Village Enterprise
- Founded: 1987
- Focus: Economic development
- Location: San Carlos, California, US;
- Region served: Africa
- Method: Graduation Approach
- Key people: Sazini Mojapelo (CEO); Bruce Sewell (Chair of the Board of Directors); Brian Lehnen (Co-founder); Joan Hestenes (Co-founder); Dianne Calvi (former CEO, 2010-2026);
- Staff: 400+
- Website: www.villageenterprise.org

= Village Enterprise =

Nonprofit organization in Africa

Village Enterprise is a 501(c)(3) nonprofit organization that equips the most vulnerable populations living in extreme poverty in rural Africa to launch sustainable businesses and break the cycle of poverty.

As of 2024, Village Enterprise has helped nearly 300,000 people living in extreme poverty in Uganda, Kenya, Rwanda, Ethiopia, the Democratic Republic of the Congo, Congo-Brazzaville, Mozambique, and Tanzania to become entrepreneurs, and 83% of these entrepreneurs are women.

==How it works==
The Village Enterprise poverty graduation model is a one-year graduation approach that targets households living below the international poverty line and provides: access to a savings group, business training, startup cash, and business mentoring. The startup cash provided is a seed capital grant ranging from US$180 to US$300 given to groups of three entrepreneurs who launch a business together. The positive impacts of the graduation approach and the rigorous evidence that supports it were highlighted by Nicholas Kristof in his 2015 New York Times article “The Power of Hope is Real.”

A randomized controlled trial published in 2022 by IDinsight found the Village Enterprise program had a positive and statistically significant impact on both indicators it measured: monthly consumption and net assets. It also estimated the Village Enterprise program to have a 534% lifetime benefit-cost ratio, meaning for every $1 invested into the program, $5.34 of income is generated by their entrepreneurs. A previous randomized controlled trial by Innovations for Poverty Action that was published in 2018 and written about in Vox found that the Village Enterprise program led to increases in consumption, assets, income, as well as improvements in nutrition and subjective wellbeing of business owners and their families.

== History ==
Village Enterprise was co-founded in 1987 by Brian Lehnen and Joan Hestenes.

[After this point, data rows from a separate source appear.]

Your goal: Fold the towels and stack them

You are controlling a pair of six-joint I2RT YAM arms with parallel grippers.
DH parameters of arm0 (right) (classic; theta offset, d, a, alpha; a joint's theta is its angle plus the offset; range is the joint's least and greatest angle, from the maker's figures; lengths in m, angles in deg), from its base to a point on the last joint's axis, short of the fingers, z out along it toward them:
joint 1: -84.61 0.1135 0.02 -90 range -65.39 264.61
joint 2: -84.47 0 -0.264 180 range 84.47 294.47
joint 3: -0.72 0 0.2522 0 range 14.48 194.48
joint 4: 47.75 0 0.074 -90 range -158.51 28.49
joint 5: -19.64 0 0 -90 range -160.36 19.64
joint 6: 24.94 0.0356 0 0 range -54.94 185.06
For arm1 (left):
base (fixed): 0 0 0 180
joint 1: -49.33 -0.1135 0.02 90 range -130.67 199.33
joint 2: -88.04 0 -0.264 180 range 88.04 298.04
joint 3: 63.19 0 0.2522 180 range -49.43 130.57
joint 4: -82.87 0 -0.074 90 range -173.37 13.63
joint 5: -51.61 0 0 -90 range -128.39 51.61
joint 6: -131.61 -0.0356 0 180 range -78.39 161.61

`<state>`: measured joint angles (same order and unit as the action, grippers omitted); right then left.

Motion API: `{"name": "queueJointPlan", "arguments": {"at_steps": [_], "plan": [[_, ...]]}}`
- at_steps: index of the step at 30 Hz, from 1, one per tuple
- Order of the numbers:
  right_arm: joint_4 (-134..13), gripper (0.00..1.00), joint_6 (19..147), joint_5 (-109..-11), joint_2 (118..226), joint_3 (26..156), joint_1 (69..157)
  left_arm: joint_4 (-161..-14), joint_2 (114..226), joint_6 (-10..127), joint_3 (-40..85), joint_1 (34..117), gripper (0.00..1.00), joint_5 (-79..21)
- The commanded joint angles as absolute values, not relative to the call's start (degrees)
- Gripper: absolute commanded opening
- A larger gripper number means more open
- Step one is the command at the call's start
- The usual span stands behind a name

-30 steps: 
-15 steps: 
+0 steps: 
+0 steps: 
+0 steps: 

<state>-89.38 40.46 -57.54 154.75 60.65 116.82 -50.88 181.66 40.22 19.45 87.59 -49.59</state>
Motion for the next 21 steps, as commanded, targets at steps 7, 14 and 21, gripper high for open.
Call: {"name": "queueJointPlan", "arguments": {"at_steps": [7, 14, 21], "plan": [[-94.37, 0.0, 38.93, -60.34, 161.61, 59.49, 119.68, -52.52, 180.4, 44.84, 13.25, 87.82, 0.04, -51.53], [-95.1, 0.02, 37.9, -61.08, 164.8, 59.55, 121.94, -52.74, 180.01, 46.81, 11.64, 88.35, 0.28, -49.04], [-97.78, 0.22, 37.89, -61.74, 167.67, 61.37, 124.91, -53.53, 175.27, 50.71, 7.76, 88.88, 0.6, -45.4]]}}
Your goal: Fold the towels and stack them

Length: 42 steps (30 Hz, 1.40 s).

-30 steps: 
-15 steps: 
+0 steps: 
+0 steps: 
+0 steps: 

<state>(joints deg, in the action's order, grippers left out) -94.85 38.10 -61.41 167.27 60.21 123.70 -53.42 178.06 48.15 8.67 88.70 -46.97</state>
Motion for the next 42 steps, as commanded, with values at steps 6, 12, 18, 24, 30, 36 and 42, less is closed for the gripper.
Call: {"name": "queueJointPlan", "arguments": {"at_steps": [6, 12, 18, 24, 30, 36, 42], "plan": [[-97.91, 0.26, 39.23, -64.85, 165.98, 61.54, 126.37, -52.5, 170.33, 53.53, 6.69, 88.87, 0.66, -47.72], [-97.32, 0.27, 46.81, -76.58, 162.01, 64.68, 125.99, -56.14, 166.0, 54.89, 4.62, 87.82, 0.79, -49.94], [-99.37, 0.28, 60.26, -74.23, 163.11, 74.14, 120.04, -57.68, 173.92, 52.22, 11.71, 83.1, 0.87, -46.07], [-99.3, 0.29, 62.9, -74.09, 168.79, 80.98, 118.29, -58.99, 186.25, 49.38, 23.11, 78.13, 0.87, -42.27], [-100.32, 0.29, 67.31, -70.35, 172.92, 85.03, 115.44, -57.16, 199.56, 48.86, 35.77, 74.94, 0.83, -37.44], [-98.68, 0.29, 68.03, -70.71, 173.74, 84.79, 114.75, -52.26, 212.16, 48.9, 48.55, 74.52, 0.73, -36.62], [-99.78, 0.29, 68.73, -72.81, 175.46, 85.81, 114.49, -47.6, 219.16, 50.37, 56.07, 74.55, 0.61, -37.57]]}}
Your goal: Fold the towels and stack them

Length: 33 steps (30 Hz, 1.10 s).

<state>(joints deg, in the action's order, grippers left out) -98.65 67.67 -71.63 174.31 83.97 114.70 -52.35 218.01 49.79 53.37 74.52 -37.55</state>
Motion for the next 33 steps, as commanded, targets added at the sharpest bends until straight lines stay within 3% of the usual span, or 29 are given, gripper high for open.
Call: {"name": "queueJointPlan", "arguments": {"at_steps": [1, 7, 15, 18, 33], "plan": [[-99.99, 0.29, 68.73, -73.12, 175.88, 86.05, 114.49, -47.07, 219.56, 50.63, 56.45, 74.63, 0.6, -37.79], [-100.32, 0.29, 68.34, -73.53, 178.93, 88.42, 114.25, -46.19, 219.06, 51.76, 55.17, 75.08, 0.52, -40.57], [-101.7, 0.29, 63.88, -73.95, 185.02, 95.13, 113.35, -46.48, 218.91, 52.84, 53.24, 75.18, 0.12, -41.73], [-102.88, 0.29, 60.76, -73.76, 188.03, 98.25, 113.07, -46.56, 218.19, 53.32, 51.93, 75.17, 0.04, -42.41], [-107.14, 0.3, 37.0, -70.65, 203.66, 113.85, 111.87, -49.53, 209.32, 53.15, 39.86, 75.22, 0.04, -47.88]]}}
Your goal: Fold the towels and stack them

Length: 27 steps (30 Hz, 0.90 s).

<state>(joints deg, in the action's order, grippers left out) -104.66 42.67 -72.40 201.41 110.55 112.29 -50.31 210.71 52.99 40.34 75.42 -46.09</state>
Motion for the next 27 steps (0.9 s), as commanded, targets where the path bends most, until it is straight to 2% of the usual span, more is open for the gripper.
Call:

Village Enterprise hired its first outside CEO, Dianne Calvi, in 2010. Because of her impact at Village Enterprise, Calvi was honored with the President’s Award for the Advancement of the Common Good from Stanford University in 2023.

In 2017, Village Enterprise launched a Development Impact Bond (DIB), the first for poverty alleviation in sub-Saharan Africa. When the results were released in 2022, the Village Enterprise DIB was shown to have succeeded, despite being implemented during the Covid-19 pandemic. The randomized controlled trial conducted by IDinsight estimated the program would generate lifetime impacts of more than $21 million for communities, around four times the overall cost of the project.